* [Task prompt]: Here is the task for the records below: repeat exactly the lines from the one with "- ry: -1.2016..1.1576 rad" to the one with "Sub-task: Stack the", both included, and nothing else.

* [Dataset excerpts]:
******

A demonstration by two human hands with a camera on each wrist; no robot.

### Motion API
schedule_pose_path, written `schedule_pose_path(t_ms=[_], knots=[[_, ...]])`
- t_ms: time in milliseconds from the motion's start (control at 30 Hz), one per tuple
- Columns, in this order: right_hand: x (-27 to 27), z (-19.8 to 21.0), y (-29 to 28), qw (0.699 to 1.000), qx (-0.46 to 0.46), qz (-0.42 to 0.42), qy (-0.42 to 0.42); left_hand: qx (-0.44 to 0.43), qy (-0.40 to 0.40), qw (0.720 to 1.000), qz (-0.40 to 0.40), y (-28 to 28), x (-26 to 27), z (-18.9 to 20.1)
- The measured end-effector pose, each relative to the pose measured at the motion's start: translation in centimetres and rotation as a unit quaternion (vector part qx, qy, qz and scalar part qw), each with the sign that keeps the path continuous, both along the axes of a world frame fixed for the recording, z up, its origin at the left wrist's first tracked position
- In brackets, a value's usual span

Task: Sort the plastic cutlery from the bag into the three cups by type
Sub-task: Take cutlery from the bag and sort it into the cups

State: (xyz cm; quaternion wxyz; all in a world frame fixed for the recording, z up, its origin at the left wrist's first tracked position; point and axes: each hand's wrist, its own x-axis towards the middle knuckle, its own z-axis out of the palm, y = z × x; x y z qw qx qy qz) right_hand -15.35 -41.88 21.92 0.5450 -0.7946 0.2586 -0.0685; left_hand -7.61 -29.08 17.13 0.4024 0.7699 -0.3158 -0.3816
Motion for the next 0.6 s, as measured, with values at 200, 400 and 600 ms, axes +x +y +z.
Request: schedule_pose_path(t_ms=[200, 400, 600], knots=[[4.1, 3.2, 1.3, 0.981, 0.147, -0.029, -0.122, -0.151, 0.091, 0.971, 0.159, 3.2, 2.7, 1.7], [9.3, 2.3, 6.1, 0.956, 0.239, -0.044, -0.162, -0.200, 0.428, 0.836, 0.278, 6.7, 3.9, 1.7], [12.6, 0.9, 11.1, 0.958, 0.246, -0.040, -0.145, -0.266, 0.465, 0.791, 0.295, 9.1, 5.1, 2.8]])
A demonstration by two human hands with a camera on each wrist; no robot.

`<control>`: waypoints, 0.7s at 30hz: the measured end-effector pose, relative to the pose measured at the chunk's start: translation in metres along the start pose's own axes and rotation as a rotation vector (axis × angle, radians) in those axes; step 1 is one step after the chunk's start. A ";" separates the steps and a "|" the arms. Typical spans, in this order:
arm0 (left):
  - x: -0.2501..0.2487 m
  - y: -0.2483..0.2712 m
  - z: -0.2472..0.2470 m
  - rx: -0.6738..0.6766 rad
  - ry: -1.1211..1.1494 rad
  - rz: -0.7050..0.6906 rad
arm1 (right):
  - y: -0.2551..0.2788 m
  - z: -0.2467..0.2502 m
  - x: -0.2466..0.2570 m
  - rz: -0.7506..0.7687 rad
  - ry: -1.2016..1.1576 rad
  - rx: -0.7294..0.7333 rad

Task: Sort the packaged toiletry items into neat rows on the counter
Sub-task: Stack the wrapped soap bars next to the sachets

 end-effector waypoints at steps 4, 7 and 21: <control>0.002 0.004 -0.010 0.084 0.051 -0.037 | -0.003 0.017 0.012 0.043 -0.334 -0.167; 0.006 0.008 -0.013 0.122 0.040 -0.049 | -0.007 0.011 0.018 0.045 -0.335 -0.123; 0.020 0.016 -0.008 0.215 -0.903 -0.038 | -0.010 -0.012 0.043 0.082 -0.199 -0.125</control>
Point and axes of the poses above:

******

* [Answer box]:
  - ry: -1.2016..1.1576 rad
  - rx: -0.7294..0.7333 rad

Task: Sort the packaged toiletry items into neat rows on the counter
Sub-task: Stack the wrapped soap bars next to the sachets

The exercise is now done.